Au-delà des individus, le sida, c'est aussi l'histoire de bientôt 30 ans de recherche médicale, avec un certain succès mais toujours pas de vaccin. 25 millions de morts, environ 35 millions de vivants (dont une quinzaine de millions d'africains dont une bonne partie est en attente de traitement), et environ 7000 contaminations par an en France, et souvent, moi qui me demande si je suis de la génération qui se fera vacciner un jour. Cette maladie, pour moi, elle a toujours existé. Elle a accompagné mon enfance, mon entrée dans l'âge "sexuel" et a probablement contribué à une petite partie de ma peur du sang (celui des autres, hein, pas le mien). Cette maladie, c'est le sexe réduit au statut de danger.
Et c'est pour ça qu'il faut se protéger, et poursuivre le combat jusqu'à la victoire : cette maladie, c'est une saloperie, c'est la peur de l'autre, c'est le poison de l'amour, c'est la distance et la méfiance, impossible à dépasser même si on la range très loin dans un coin de sa tête. C'est cette question qui hante nos vies sexuelles : et si, un jour, j'attrapais moi aussi la maladie dont on ne guérit pas ? Une peur qui m'a probablement permis de rester suffisamment prudent pour être toujours séronégatif aujourd'hui, une peur qui pourrait être utile à quelques individus inconscients du danger qui demeure, mais une peur sans laquelle il serait tellement plus agréable de traverser notre existence amoureuse (qui nous offre déjà suffisamment matière à galérer).

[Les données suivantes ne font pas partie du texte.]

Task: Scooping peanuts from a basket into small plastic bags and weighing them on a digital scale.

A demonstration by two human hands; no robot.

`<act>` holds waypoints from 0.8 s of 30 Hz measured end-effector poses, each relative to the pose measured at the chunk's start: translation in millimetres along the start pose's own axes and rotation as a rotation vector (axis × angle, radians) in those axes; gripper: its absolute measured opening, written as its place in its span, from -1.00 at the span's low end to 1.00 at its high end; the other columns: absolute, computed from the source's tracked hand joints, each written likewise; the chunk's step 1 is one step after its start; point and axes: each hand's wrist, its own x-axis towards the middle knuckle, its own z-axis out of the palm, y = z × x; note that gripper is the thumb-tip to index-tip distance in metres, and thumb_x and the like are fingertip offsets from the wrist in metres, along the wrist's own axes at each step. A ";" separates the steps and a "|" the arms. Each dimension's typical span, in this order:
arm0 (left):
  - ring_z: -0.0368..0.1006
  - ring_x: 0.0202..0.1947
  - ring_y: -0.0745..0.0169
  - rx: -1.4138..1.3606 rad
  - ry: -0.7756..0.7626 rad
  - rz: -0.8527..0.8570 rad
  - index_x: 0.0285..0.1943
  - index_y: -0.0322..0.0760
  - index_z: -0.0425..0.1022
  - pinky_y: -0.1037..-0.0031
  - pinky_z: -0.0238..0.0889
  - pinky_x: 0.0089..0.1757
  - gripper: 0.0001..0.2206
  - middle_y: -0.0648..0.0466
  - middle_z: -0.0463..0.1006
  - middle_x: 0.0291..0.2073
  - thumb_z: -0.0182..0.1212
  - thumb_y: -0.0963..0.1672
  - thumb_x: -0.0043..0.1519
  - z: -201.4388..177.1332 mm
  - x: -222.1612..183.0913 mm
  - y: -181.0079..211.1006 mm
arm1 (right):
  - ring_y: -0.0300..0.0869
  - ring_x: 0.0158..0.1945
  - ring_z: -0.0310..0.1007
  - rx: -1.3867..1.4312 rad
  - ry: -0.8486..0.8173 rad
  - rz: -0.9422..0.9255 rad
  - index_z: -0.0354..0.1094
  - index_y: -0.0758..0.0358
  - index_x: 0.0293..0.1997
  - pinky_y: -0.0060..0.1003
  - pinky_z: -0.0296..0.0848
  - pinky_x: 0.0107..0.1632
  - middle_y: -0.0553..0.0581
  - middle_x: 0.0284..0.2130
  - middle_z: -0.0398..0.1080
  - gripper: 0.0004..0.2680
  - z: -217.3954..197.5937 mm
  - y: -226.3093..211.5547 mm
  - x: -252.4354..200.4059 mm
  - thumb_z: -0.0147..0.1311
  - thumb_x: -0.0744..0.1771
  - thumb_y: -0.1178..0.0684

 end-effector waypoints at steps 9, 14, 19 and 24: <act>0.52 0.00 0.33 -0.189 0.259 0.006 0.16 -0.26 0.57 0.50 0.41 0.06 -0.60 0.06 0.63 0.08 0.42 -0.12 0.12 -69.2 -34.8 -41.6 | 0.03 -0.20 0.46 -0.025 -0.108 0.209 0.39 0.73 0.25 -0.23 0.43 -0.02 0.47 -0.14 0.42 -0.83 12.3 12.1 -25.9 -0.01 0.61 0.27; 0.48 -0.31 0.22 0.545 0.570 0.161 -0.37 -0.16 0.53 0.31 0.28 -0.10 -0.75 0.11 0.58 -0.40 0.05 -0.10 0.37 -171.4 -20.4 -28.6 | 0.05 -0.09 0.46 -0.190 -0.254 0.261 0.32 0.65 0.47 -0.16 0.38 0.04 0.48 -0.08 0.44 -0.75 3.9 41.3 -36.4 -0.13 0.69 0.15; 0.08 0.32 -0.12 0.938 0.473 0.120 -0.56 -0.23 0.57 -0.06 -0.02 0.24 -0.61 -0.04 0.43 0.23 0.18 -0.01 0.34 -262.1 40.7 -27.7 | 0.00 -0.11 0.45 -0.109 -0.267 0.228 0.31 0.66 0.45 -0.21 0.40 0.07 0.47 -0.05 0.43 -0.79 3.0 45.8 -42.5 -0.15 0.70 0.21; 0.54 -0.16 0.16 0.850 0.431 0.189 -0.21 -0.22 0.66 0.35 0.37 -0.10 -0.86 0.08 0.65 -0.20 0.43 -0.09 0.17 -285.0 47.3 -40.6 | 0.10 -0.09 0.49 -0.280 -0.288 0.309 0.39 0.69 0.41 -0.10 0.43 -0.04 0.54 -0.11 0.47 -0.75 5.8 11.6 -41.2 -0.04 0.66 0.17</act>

Alors, si t'es pas médecin ou chercheur, fais le minimum que tu puisses faire à ton échelle : protège-toi. Et pis bon, si t'as des sous à donner aux SMS surtaxés de Secret Story, tu peux aussi (accessoirement) faire un effort et laisser s'exprimer ta culpabilité judéo-chrétienne en faveur des sales pêcheurs qui ont niqué quelqu'un qu'ils auraient pas dû. Mais avant tout, protège-toi : progrès de la médecine ou pas, ça reste vertigineux de penser qu'en une seule fois, on prend perpétuité de maladie, de traitements plus ou moins lourds, et de stigmatisation.